The point is that even though I failed each obstacle or challenge I kept coming back and trying again. It’s not the failure, but the learning you get through each failure. I now can hit the spear throw pretty routinely, which means I missing my next one now that I’ve written this, but everyone likes burpies. I completed my Arizona sprint a couple weekends ago and it was the first time I have not had to do any burpies for the entire race. I’ve been dedicated and have committed time to improving myself for each race and this is the part that likens to financial freedom. It’s the dedication and perseverance that you have to have to really become that person who can be financially free.

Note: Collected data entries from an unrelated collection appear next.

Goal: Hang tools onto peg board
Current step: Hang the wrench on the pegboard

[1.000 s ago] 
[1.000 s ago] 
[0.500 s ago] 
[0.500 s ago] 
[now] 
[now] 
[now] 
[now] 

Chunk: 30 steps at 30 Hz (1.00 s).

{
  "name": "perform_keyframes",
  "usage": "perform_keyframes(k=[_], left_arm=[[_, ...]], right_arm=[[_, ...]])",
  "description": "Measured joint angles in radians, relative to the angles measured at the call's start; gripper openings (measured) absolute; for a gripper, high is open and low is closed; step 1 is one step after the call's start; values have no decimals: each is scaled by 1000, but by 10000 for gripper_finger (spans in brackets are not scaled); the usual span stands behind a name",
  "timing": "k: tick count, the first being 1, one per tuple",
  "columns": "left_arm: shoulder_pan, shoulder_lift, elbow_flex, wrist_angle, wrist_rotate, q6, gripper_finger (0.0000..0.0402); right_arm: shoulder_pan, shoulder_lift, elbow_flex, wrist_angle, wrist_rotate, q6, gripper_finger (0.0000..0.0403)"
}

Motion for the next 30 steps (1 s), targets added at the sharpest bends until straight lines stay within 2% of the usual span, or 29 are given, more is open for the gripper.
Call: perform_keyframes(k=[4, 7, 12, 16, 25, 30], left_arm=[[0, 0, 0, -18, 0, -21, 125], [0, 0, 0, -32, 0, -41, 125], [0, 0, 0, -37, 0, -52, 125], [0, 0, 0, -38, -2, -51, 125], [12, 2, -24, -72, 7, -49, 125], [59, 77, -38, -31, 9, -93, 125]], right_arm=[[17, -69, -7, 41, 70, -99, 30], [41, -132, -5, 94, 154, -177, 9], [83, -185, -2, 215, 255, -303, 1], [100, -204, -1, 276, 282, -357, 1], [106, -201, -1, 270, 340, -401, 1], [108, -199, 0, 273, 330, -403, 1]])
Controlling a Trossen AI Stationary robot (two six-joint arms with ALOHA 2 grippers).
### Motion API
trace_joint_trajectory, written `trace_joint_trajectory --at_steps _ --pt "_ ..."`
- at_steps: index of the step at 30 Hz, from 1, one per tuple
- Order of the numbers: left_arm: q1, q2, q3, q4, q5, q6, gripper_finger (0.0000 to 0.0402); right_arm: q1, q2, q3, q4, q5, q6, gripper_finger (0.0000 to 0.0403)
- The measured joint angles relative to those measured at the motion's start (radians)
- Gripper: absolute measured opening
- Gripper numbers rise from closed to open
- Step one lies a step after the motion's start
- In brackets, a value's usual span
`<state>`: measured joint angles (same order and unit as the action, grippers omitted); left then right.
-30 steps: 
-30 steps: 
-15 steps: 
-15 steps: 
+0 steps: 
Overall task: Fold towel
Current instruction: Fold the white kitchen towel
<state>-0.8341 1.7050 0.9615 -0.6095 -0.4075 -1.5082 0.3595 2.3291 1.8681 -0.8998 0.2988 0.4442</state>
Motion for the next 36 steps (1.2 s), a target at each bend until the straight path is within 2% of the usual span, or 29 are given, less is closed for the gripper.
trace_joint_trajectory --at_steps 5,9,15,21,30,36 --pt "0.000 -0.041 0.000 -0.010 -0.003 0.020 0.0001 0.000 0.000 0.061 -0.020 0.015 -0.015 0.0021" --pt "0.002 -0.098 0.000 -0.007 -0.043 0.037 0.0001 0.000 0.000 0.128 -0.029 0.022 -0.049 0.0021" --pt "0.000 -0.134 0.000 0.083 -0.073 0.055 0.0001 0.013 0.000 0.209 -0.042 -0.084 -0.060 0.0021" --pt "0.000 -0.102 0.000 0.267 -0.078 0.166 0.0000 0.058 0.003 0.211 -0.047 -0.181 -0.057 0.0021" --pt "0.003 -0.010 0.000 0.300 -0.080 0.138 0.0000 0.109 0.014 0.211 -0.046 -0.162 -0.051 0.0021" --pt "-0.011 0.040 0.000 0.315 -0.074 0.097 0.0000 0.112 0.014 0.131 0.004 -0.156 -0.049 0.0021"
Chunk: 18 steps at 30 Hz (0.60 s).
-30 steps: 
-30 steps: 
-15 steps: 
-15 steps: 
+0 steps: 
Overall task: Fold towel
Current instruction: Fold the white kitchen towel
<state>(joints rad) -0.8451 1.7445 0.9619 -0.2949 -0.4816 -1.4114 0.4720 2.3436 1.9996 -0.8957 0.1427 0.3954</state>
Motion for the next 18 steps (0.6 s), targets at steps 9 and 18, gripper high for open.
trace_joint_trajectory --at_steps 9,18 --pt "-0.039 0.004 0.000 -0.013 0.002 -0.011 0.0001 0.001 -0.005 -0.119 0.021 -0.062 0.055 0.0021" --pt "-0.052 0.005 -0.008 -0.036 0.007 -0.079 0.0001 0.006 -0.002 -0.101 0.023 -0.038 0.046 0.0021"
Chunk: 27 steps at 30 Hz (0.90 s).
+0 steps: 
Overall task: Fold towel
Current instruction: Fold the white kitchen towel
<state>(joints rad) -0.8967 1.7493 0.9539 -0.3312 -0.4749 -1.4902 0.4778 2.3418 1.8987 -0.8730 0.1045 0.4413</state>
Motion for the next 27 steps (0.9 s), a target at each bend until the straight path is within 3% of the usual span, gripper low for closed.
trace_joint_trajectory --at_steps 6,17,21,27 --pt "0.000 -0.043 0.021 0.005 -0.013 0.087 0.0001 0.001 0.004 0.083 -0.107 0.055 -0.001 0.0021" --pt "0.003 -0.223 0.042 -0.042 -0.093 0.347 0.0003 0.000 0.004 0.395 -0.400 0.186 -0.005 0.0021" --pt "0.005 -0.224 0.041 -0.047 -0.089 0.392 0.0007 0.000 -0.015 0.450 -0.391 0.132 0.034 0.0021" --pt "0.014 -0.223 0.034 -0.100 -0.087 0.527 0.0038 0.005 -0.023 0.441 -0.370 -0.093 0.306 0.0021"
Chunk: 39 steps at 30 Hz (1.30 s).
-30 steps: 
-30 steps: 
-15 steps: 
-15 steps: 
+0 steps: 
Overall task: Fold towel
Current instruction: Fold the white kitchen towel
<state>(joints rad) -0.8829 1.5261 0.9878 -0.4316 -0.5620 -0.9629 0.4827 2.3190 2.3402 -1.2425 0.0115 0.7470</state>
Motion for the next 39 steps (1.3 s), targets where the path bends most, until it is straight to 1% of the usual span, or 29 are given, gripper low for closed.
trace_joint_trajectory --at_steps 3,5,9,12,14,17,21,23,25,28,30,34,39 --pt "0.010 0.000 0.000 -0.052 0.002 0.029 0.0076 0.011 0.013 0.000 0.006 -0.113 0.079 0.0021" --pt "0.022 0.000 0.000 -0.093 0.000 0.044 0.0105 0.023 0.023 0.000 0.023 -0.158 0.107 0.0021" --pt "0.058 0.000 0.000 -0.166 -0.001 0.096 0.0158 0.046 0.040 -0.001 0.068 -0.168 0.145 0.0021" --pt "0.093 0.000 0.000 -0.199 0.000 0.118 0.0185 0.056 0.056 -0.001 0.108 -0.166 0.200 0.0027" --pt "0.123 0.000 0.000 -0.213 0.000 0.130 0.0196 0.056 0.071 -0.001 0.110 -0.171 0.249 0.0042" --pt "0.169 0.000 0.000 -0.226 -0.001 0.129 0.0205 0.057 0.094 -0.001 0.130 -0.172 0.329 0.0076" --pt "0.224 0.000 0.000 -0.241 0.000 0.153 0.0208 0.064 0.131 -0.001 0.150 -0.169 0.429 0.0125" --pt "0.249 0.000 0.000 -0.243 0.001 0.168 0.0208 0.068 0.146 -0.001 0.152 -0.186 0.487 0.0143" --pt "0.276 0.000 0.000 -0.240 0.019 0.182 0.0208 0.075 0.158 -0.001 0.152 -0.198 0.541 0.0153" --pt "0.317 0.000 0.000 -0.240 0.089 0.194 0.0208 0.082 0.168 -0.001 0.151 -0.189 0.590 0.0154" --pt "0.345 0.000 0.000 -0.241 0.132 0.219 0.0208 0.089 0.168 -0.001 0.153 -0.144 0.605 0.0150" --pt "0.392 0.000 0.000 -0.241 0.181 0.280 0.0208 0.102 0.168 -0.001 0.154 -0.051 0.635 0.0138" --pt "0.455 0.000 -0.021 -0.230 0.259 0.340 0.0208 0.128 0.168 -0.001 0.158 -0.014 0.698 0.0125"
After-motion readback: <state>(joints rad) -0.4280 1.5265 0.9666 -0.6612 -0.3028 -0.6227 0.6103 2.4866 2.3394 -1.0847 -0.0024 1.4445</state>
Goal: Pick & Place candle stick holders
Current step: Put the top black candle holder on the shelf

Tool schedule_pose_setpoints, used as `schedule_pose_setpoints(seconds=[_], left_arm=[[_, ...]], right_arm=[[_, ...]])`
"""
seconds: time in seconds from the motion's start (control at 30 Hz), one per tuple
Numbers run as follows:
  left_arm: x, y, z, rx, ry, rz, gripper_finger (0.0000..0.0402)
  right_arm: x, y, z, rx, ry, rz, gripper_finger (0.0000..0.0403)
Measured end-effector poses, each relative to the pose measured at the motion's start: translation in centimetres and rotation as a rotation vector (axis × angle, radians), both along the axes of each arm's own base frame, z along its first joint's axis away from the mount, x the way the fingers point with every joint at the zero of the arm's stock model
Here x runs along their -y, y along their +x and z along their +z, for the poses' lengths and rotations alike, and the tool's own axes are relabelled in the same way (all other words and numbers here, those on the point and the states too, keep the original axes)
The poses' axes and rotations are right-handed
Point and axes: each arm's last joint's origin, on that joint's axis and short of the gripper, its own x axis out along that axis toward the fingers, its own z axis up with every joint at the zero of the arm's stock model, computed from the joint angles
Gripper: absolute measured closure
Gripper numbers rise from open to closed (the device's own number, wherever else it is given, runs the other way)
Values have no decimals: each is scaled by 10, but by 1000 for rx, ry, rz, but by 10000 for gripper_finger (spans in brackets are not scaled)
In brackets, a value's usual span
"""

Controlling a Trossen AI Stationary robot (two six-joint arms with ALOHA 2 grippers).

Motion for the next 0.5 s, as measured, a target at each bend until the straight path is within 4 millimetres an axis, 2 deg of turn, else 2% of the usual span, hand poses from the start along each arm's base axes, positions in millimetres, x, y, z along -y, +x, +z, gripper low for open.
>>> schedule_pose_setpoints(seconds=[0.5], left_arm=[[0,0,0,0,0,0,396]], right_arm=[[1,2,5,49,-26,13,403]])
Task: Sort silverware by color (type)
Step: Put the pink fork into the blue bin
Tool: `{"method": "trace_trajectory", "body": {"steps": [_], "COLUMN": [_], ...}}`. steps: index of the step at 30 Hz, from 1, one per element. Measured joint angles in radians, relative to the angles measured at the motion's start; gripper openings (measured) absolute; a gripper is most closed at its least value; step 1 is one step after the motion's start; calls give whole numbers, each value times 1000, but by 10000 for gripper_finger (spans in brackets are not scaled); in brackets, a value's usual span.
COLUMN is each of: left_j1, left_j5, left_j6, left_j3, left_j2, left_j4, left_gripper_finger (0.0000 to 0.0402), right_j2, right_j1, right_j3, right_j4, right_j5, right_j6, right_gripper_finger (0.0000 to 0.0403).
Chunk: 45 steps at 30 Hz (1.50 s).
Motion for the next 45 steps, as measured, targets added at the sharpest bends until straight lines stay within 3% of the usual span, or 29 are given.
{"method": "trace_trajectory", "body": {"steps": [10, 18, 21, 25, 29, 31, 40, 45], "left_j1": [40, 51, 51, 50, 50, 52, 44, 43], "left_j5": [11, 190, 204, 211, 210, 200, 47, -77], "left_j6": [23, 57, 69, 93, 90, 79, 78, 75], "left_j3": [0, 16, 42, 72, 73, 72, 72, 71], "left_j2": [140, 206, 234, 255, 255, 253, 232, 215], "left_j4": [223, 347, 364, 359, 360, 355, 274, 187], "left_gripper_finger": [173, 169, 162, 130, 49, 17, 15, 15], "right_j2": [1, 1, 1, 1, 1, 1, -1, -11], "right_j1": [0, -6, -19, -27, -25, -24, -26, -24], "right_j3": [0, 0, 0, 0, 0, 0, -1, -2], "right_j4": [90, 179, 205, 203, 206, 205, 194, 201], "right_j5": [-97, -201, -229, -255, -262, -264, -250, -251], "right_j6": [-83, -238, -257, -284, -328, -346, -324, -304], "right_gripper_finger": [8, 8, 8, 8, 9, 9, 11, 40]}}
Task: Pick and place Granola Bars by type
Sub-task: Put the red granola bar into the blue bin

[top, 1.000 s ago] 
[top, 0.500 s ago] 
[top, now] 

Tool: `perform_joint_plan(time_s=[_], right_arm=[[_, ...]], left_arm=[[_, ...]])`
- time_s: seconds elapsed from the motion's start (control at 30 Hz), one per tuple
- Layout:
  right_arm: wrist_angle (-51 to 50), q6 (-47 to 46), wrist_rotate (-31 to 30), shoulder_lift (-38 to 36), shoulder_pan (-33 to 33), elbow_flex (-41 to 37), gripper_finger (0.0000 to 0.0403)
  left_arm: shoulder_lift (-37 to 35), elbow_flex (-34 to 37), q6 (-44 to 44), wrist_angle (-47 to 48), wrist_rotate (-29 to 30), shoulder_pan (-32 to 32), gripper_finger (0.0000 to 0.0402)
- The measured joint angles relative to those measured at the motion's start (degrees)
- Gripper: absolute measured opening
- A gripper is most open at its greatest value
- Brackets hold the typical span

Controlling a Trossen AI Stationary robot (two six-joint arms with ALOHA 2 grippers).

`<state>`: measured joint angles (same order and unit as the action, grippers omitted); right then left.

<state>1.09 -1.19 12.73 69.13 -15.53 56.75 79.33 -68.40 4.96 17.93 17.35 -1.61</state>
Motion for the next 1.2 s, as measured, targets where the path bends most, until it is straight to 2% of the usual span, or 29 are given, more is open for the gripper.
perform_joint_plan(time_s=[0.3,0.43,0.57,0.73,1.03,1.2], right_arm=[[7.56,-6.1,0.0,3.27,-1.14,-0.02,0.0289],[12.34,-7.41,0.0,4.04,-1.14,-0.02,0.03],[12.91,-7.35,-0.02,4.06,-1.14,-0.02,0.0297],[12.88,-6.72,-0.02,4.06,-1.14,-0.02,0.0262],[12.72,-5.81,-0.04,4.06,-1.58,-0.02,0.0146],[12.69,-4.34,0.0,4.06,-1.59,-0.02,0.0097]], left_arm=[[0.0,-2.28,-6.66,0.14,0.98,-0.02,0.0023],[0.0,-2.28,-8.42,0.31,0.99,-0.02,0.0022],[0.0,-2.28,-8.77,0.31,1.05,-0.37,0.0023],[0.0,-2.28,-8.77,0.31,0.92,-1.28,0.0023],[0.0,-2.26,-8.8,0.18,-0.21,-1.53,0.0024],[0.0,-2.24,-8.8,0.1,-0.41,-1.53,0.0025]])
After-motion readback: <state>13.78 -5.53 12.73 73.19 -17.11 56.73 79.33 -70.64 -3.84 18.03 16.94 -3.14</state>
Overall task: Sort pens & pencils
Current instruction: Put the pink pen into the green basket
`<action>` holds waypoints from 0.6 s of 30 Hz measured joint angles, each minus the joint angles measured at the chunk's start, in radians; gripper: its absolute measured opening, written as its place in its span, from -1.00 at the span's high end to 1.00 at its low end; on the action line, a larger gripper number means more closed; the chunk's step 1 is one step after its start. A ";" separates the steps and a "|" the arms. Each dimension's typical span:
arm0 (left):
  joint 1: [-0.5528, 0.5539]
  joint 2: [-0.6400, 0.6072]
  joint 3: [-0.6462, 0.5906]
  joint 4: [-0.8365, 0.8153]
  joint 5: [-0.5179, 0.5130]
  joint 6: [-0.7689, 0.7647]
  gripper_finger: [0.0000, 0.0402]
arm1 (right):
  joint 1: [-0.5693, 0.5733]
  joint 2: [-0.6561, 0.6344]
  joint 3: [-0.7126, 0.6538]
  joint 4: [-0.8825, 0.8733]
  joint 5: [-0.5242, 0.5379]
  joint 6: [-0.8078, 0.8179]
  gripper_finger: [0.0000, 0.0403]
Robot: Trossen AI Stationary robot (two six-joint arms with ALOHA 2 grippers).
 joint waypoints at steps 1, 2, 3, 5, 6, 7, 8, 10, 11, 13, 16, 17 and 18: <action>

It’s really easy to start on this journey only to quite because the next new iphone came out or you just had to have that slightly nicer car because your old one isn’t as hip anymore. It’s being able to dedicate yourself to truly changing and embracing the path that will really make a difference in your life. I could have easily quite after the first one, but I had fun and it was a challenge. Financial freedom is the same thing If it were easy everyone would do it, but it’s not. It take time, perseverance, and dedication. When we’re first starting off we make mistakes, we learn from them, and we either get back on the horse or claim like the masses that this financial freedom thing is too hard and pretend it’s not possible. It’s not, it’s just understanding that it takes time and dedication to really achieve your goals.
We live in a society and culture that is the now generation. Need information, check your smartphone for instant gratification. Want to grab coffee, hit that drive through and in a couple of minutes you’ll have it, mixed to how you want it. We’ve gotten used to not having to wait for things to happen and financial freedom is game. You a waiting game. You can’t achieve it overnight and it’s easy to give up. Staying dedicated is the crux of financial independence. Similarly to my Spartan races, it’s taken me years to have a perfect obstacle race, on the downside my time was slower than normal (doesn’t help I had a case of the sniffles), but that just means I still have room to improve. It’s why I race, I like the challenge and it always pushes me to do better. Our finances are the same, always remember the journey makes the finish all that more rewarding.